When asked which regions are ahead of Ontario when it comes to protecting water, Krantzberg notes that the European Union has regulatory compliance under it's Water Directive Frameworks that are embedded in law, but Canada’s bi-national approaches with the US are not legally binding. She adds that other regions have realized that a collaborative rather than top-down approach is the most effective way to protect water. “If you throw oil down the drain, it affects [everyone]… All of us need to contribute to the solution and not wait for industry or government [to take action].”

How did the Master of Engineering and Public Policy emerge (MEPP)?

As a scientist, Krantzberg was negotiating with the federal and provincial governments on an agreement to share the management of the Great Lakes. However, she noticed that the Deputy Minister she reported to asked questions that were very different from those a scientist would ask. It was then that Krantzberg realized that “for policy to work, [governments and decision-makers] need scientists and engineers behind it...We need engineers to be at the [policymaking] table to fine-tune policies based on engineering principles and scientific advancements.”

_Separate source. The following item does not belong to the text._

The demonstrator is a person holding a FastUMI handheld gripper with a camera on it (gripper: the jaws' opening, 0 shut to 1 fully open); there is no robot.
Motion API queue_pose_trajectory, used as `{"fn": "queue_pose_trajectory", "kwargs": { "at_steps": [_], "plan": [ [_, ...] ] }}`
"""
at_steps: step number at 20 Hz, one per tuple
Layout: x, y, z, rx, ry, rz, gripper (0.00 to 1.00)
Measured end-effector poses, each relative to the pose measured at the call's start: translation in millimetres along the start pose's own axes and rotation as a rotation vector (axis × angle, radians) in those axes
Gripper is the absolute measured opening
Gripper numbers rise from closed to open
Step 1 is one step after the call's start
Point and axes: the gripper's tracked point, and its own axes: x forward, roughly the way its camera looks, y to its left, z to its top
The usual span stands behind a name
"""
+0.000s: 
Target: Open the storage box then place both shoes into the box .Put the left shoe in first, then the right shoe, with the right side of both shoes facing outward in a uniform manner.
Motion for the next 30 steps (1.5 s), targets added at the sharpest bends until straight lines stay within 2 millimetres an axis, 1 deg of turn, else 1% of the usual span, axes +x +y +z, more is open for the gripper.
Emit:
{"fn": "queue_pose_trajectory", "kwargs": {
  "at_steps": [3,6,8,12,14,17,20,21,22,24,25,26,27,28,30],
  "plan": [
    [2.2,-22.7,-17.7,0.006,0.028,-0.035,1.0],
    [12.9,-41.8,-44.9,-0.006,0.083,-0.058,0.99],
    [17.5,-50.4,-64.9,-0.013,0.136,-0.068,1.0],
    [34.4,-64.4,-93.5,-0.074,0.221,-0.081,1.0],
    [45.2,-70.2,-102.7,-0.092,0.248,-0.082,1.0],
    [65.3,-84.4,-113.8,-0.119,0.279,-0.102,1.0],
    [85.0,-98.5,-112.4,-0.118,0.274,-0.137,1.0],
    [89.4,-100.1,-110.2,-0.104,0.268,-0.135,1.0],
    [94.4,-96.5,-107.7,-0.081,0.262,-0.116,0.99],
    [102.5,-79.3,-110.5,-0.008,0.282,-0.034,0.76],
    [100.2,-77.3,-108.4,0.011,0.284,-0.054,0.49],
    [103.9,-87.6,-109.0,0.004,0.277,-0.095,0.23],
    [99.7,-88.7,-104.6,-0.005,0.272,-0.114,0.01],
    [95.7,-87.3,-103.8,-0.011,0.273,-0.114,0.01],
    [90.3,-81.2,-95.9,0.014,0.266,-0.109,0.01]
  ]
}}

The program’s webpage echoes this position:

In today's complex world, engineers and scientists are called upon to design technical systems that provide goods and services to society in a safe, efficient, and environmentally sound manner. In this context, engineers and scientists can serve as key advisors to and take the lead as decision makers in both the public and private sectors. Therefore, engineers and scientists need more than extensive technical skills; you need an enhanced understanding of public policy and the role of engineering and science in sustainable technological, social, ecological and economic systems.

What is the MEPP program all about?

Krantzberg notes this 12-month program is the only graduate program of its kind in Canada. Students complete:

  • Core courses that provide the skills necessary for understanding and analyzing societal issues;
  • Elective courses that allow students to deepen their knowledge on a range of engineering, science, and social science applications;
  • A research paper on a problem at the interface of engineering, science, and public policy; and
  • An intensive workshop/seminar week.

Those seeking to apply to the program must have a degree in science, technology, engineering, or mathematics (STEM), with a minimum B- average. As Krantzberg explains, “I’m not teaching [students] to be an engineer or scientist. Instead, I’m teaching students how policymakers make public policies and how to be an effective advisor to a policymaker.” The school is in the process of developing a Masters of Technology and Public Policy to welcome non-STEM undergraduates.

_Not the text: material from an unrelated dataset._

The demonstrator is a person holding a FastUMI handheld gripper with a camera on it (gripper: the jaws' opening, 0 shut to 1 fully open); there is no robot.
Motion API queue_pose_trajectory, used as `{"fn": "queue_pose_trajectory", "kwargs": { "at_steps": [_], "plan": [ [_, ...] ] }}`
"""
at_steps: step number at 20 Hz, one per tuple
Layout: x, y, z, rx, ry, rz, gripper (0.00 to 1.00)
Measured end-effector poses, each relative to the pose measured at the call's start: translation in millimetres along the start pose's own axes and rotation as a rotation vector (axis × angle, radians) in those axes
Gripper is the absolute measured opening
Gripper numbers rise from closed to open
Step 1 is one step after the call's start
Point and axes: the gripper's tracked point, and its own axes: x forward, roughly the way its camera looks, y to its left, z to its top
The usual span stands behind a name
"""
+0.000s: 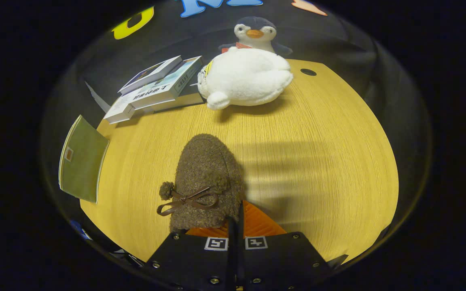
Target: Open the storage box then place both shoes into the box .Put the left shoe in first, then the right shoe, with the right side of both shoes facing outward in a uniform manner.
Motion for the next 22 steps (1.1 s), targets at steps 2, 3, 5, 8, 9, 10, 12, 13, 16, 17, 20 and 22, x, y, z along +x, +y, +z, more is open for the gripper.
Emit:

When asked whether programs like the MEPP are changing engineering education, Professor Krantzberg is resolute. “Yes, engineers need to be trained in public policy. Exposure to public policy makes engineering work grounded in societal needs… Scientists and engineers need to be heard and at the [policymaking] table because we can make society better…”

Where do graduates hope to work?

Graduates from McMaster’s program have different aspirations and come from all over the world. Professor Krantzberg notes that many international students hope to return to their country and apply their engineering knowledge to a particular social issue, like poverty or food security. Canadian engineering students are generally interested in working for the public sector or government, while some choose to work for a non-profit or non-governmental organization.

Professor Krantzberg notes that there are many policy issues where engineering degree-holders and engineers can contribute, like renewable energy, battery technology, and the transition to a low-carbon economy. “Cities are thirsty for engineering advice on how to adapt to climate change.”